__Data items__:
+++

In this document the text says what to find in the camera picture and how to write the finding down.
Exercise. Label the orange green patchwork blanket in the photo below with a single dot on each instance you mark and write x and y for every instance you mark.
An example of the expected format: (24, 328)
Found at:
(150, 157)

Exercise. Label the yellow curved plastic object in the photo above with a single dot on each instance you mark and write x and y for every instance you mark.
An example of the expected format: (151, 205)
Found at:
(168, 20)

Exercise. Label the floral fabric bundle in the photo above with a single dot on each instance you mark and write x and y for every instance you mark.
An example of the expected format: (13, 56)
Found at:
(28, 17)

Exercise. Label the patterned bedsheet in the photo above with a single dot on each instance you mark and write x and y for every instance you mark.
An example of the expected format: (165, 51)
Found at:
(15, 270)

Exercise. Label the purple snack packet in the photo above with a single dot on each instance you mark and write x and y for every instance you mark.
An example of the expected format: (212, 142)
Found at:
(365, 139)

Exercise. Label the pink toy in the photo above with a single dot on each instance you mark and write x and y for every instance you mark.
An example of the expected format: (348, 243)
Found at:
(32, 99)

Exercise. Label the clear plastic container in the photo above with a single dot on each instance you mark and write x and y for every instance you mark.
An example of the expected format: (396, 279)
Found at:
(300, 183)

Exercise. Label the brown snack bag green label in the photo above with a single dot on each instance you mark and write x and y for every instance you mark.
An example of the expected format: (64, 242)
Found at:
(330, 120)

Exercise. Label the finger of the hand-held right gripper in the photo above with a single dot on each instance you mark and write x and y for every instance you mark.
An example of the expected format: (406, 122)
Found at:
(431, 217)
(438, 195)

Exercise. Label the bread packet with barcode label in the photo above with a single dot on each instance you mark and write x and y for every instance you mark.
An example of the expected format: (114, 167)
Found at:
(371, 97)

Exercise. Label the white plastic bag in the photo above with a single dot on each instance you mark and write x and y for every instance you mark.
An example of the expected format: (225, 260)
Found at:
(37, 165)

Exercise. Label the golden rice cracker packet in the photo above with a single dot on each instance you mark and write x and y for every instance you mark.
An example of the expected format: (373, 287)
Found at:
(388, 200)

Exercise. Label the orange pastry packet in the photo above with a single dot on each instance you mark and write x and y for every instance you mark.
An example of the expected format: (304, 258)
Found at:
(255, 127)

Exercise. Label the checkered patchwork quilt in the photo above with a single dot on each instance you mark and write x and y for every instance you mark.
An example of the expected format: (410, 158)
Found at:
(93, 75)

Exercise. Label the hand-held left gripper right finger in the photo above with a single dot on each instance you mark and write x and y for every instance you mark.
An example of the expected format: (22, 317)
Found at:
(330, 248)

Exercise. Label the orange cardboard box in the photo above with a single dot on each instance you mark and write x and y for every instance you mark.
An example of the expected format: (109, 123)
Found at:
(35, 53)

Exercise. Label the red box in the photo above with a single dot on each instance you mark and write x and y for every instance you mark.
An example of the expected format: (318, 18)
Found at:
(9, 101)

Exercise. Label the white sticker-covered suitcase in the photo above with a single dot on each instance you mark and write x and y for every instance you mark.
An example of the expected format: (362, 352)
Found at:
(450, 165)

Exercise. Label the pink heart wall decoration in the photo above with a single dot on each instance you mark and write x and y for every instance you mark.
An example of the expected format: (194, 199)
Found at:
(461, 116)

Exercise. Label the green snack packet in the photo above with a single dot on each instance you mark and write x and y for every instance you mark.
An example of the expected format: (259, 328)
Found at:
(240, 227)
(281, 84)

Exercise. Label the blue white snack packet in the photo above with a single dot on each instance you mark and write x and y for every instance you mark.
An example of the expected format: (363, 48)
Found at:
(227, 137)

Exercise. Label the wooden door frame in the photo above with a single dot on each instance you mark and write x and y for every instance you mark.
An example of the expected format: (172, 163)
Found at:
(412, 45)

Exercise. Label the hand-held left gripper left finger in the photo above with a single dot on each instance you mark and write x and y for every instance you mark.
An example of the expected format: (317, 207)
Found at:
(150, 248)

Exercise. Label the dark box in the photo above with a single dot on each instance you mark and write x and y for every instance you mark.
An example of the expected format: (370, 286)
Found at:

+++

__Instructions to follow__: Going through the entries above, count the lines that have the word "finger" and state that count alone.

__Task result__: 3